Camelot Education allegedly won $67 million worth of contracts with CPS through an improper relationship with Byrd-Bennett, according to a blistering new report released Tuesday by CPS Inspector General Nicholas Schuler.
CPS is moving to cut off any future business with Camelot Education and institute steep fines. The company runs six alternative CPS schools for at-risk students in the city. Schuler’s report contends that they won the business through a cozy relationship with Byrd-Bennett and paid her co-conspirators – convicted former SUPES officials Gary Solomon and Thomas Vranas – nearly $300,000 to lobby on their behalf.
Schuler says there was a “wink-wink” agreement between Solomon, Vranas and Byrd-Bennet that allowed Camelot to sidestep the normal contracting process so that Byrd-Bennet could force the contracts through. When one CPS official was holding the deal up, Byrd-Bennet allegedly told the official to “make it happen or suffer a miserable fate.” And later, a Camelot executive emailed Solomon: “Gary can you call [Byrd-Bennet] and have her lean on Solomon to get our contract signed in the next couple of days?”

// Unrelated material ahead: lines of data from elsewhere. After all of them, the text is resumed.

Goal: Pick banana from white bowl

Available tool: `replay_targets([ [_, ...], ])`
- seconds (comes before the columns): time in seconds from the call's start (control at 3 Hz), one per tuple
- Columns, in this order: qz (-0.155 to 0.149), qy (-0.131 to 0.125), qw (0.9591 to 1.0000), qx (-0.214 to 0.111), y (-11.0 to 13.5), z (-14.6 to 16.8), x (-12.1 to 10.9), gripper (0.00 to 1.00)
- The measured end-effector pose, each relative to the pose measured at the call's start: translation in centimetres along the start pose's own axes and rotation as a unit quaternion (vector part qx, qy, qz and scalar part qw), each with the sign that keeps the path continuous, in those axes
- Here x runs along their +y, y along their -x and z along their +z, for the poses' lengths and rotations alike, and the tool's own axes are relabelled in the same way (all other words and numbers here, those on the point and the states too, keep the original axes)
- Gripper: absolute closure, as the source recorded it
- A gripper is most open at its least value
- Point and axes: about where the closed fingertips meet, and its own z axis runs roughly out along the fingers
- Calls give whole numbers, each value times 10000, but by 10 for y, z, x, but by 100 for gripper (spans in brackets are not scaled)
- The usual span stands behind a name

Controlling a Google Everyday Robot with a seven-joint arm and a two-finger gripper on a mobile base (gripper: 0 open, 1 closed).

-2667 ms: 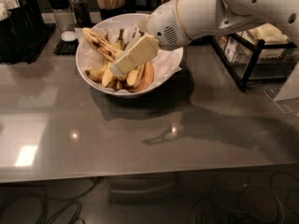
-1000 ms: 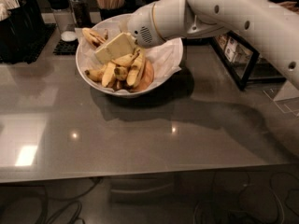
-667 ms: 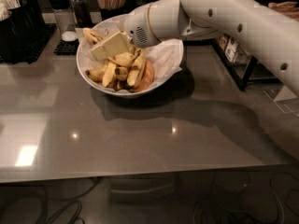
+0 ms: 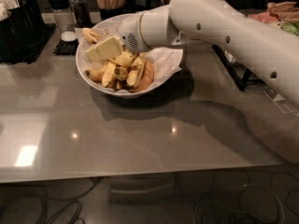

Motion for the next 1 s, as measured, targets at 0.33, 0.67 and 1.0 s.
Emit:
replay_targets([
  [0.33, 75, -191, 9998, 75, -11, 5, -2, 11],
  [0.67, 102, -284, 9993, 210, -20, 11, -3, 13],
  [1.0, 112, -347, 9986, 387, -28, 17, -6, 16],
])
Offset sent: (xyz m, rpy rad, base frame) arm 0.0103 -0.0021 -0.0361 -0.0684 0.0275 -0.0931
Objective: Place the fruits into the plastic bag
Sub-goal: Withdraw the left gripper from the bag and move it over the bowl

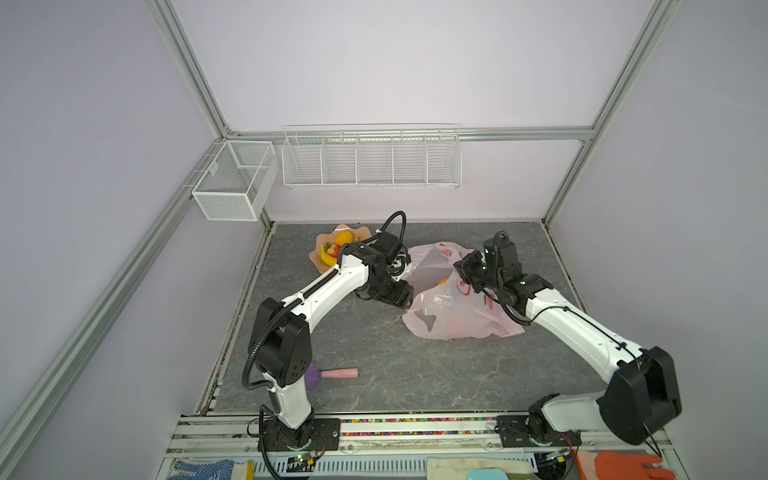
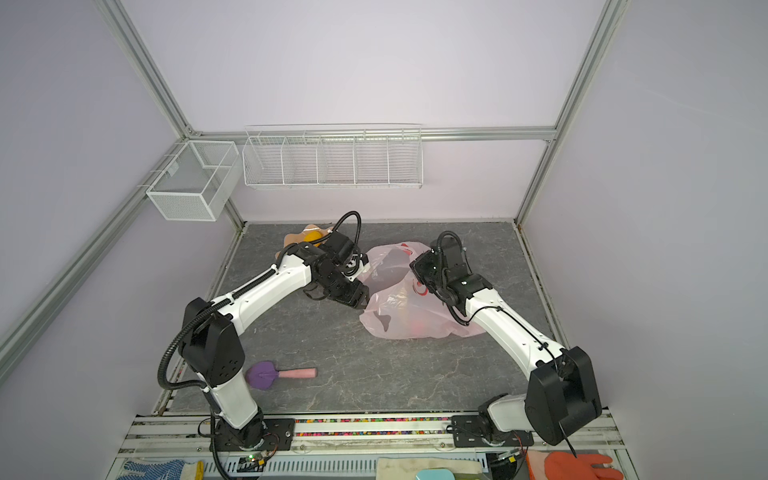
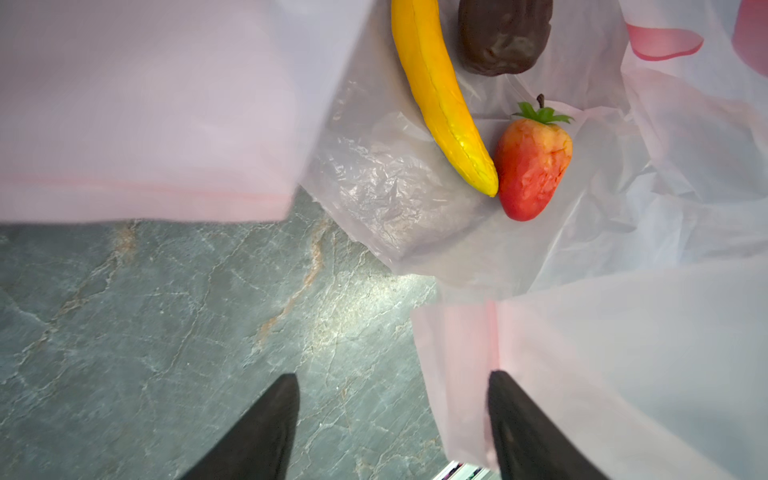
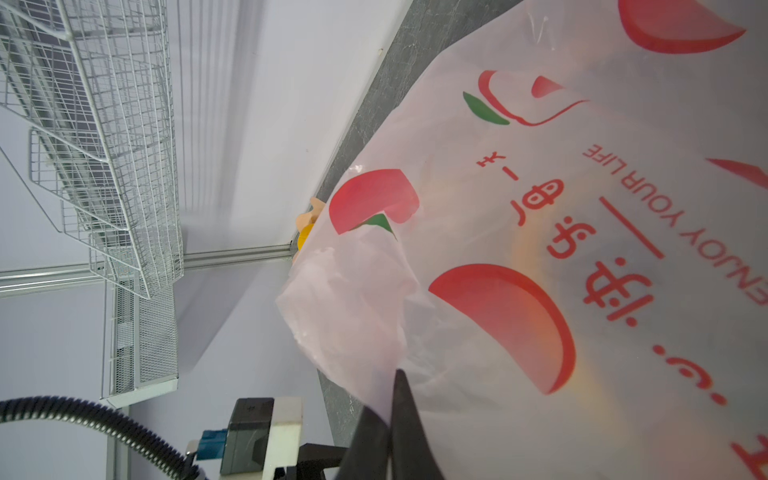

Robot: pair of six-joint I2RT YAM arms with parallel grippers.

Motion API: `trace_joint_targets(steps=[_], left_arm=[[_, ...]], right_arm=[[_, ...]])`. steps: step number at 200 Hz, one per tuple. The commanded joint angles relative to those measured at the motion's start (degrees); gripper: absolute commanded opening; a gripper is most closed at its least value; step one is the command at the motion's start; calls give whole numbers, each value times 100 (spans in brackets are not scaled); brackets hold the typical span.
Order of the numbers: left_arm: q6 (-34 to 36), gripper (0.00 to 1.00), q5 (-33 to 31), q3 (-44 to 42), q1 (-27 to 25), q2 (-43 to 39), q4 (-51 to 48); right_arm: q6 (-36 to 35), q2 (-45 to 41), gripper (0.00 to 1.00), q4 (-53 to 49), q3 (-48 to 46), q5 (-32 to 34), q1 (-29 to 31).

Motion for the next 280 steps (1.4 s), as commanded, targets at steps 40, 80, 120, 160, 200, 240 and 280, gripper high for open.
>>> trace_joint_targets(steps=[40, 80, 120, 160, 200, 240, 280], left_arm=[[-45, 72, 31, -360, 210, -362, 305], [-686, 73, -216, -392, 761, -700, 738], [-989, 73, -1273, 193, 1293, -462, 316], [-1249, 71, -1798, 705, 1703, -31, -59], [-928, 69, -2313, 1219, 1779, 646, -414], [-775, 68, -2700, 1660, 1989, 1196, -473], [-639, 67, -2800, 2168, 2196, 1805, -535]], right_arm=[[-11, 63, 6, -3, 180, 42, -46], [-11, 59, 6, -11, 176, 23, -49], [-11, 76, 6, -23, 189, -2, -62], [-19, 86, 6, -30, 216, -24, -60], [-48, 126, 6, -59, 276, -60, -68], [-66, 163, 6, -90, 339, -89, -66], [-82, 156, 6, -126, 364, -88, -71]])
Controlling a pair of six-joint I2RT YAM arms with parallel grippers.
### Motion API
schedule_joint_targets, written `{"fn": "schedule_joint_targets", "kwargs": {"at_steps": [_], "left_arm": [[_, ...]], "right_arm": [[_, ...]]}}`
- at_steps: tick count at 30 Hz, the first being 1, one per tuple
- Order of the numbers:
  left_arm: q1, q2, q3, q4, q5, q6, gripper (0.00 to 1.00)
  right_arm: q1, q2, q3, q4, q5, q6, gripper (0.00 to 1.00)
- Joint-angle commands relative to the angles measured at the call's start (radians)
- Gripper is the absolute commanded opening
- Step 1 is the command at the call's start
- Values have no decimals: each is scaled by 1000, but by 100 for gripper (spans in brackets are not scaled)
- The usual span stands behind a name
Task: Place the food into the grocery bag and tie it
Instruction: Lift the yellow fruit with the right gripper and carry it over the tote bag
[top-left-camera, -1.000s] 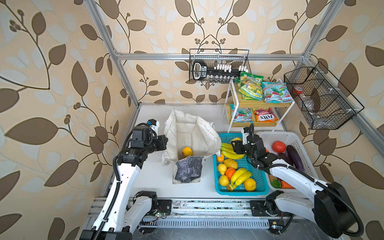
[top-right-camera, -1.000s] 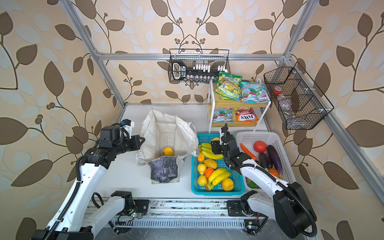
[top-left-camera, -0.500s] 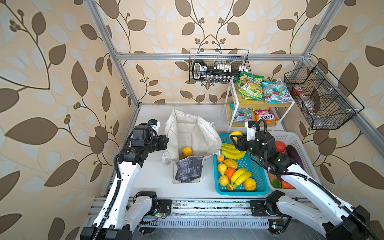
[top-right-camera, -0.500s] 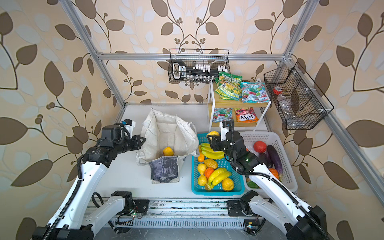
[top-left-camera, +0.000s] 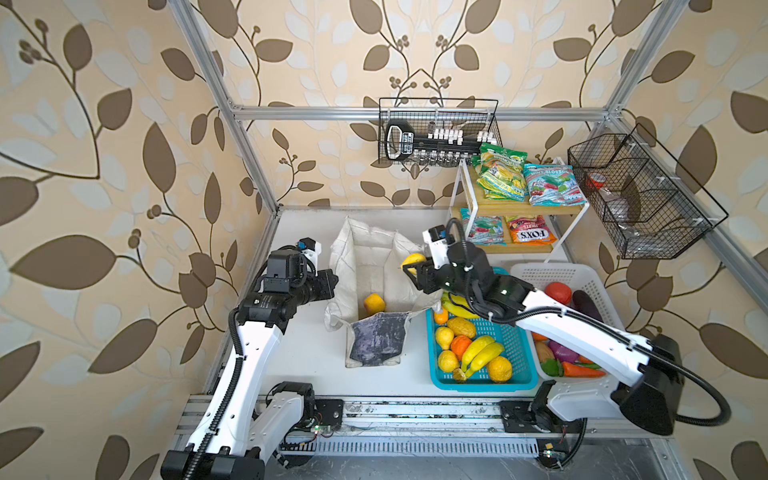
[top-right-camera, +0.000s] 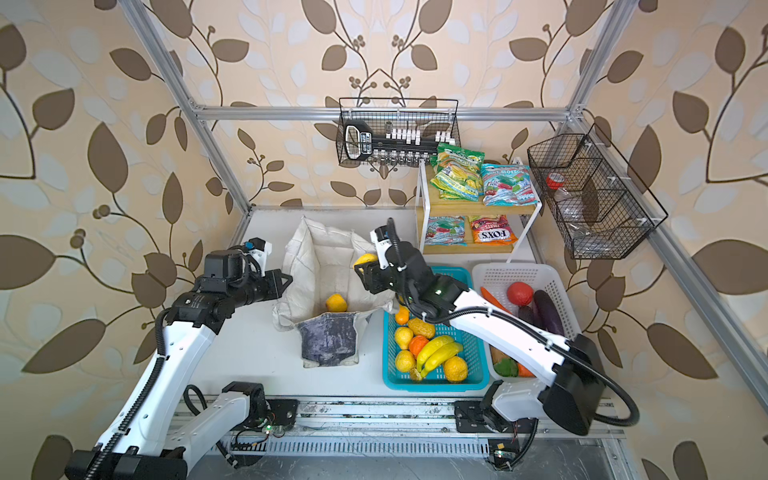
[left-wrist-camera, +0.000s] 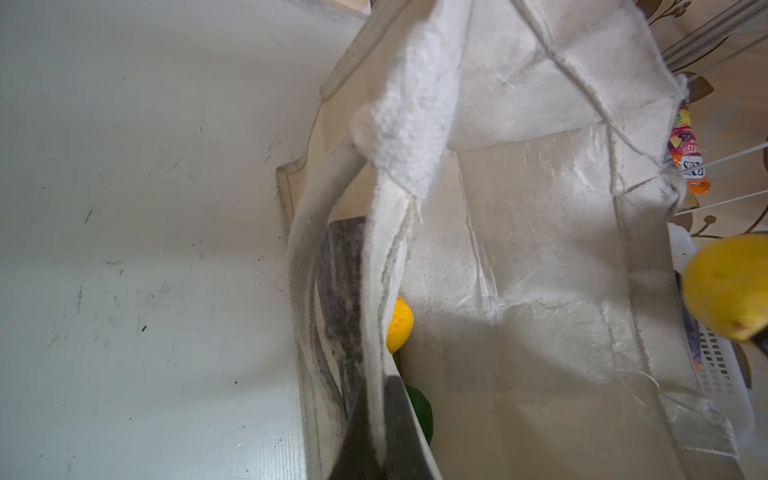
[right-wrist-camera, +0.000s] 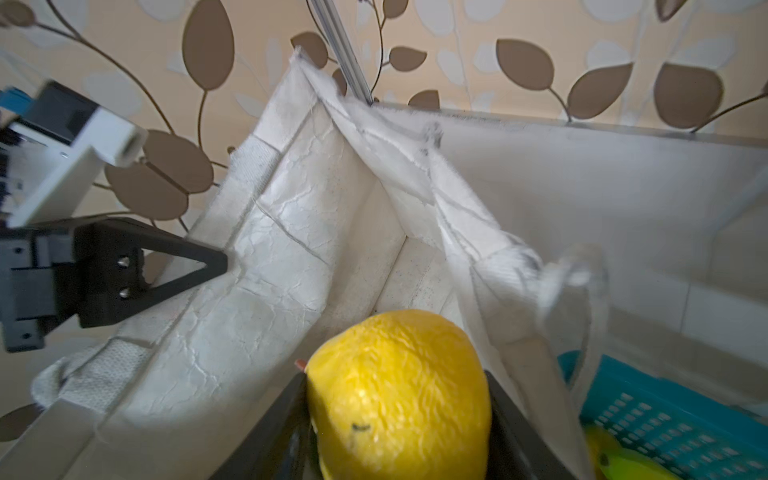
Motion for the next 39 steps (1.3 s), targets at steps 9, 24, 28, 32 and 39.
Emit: {"fn": "schedule_joint_targets", "kwargs": {"at_steps": [9,24,28,32,39], "left_arm": [[-8,-24,-1,15,17,10,0],[-8,-25,-2,12,20,12,0],[-8,-17,1,7,8,14,0],[-8,-19,3,2,3,18,0],[-8,-21,0,8,-18,23,0]], "right_arm": [[52,312,181,-47,-64,-31,58],[112,523,269,-74,-52,-38,57],[117,562,296,-112,-98,-56,57],[119,587,320,-188,-106,-95,58],[137,606,292,-230,5,-142,58]]}}
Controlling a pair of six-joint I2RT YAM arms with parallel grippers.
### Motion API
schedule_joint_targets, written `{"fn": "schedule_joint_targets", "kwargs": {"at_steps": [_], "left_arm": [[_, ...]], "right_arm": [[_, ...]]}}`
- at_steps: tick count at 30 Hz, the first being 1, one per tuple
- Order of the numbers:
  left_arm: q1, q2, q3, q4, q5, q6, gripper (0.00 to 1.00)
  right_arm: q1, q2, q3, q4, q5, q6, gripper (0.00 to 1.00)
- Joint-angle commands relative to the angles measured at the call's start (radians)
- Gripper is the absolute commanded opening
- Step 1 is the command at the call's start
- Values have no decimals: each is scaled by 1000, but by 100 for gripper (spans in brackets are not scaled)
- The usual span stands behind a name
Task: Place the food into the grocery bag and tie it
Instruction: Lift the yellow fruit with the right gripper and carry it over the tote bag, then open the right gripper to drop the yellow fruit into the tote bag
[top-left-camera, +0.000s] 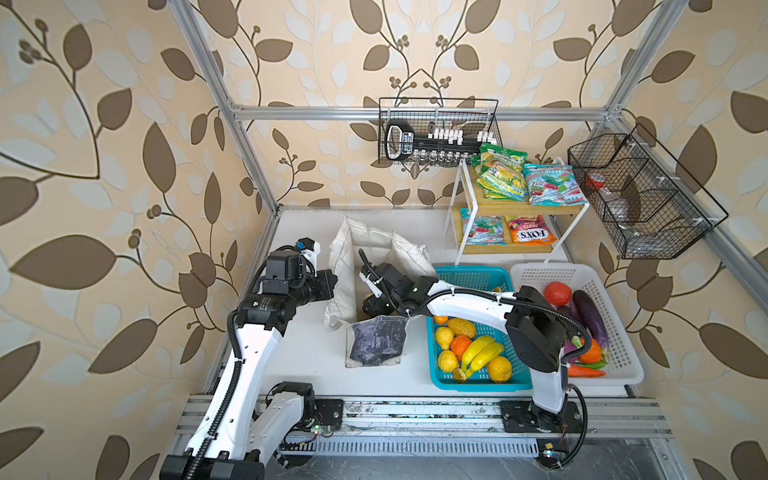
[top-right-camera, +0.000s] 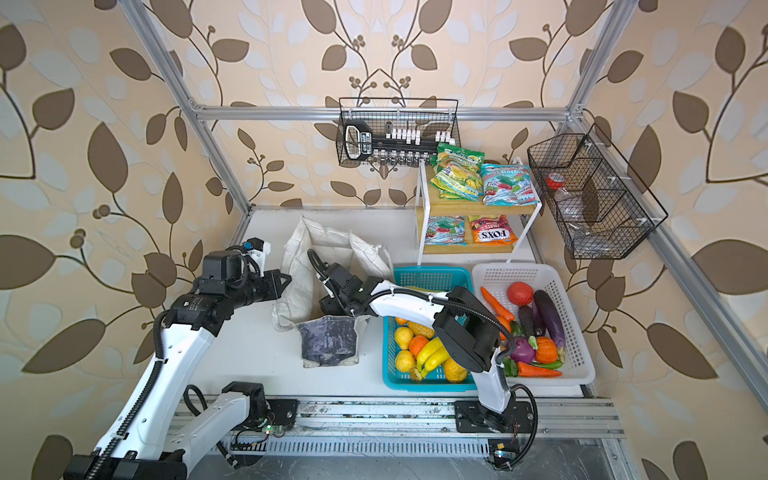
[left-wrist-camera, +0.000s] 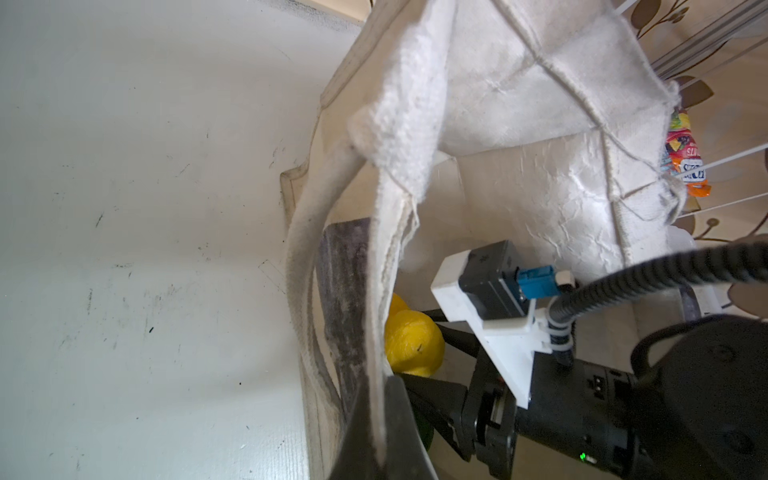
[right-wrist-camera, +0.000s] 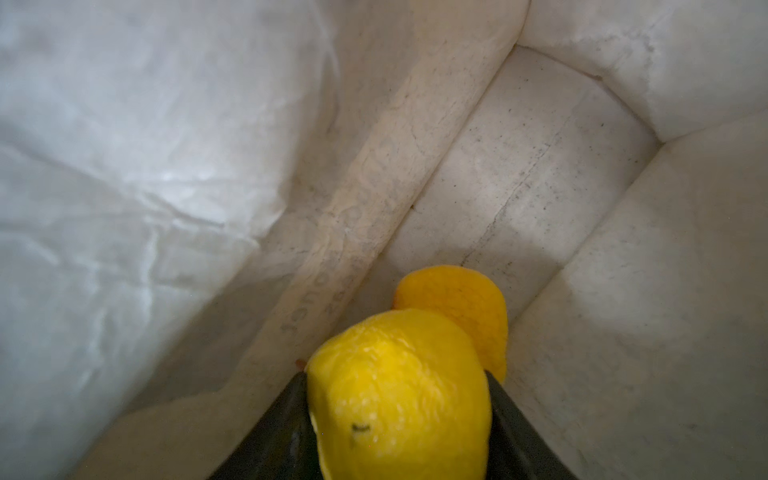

In return, according to Schuler, an associate of Bennett’s at CPS was recommended to be hired by the company, and future employment was promised to Byrd-Bennett herself. Schuler says the dealing gave Camelot the inside track, and the activities on all sides were unethical.
“The boss basically took control of the process away from the subordinates and was making it well known that these contracts were to go through, or people were going to be in hot water with her if they didn’t,” Schuler said.
CPS says it will follow the inspector general’s recommendation to cancel future business with the company, although it can’t close the schools that currently operate until 2019 at the earliest. In addition, Schuler says CPS did not have strict enough rules forcing companies that do business with the school system to disclose their lobbying arrangements.
“We found that CPS was not doing a good job of making their lobbyist information public that they had,” Schuler said. “And then, the big change that lobbyists will have to register themselves, not just companies doing business. We want the public to be aware of who’s being paid by whom.”
Camelot’s CEO Andrew Morrison issued a statement disagreeing with the inspector general’s findings.
“We competed for and won the Board of Education’s contract fairly and on our merits,” Morrison said, vowing to present his case to the Board of Education.
CPS says it is “fully committed to preventing conduct of this nature from occurring again, and to help ensure it never does, the district is strengthening its disclosure requirements and initiating periodic audits to identify anyone who fails to comply with our policies and act with integrity.”
Byrd-Bennett resigned in May of 2015 during the SUPES scandal and was later convicted, along with Solomon and Vranas, in the bribery scheme that netted that company lucrative contracts with CPS.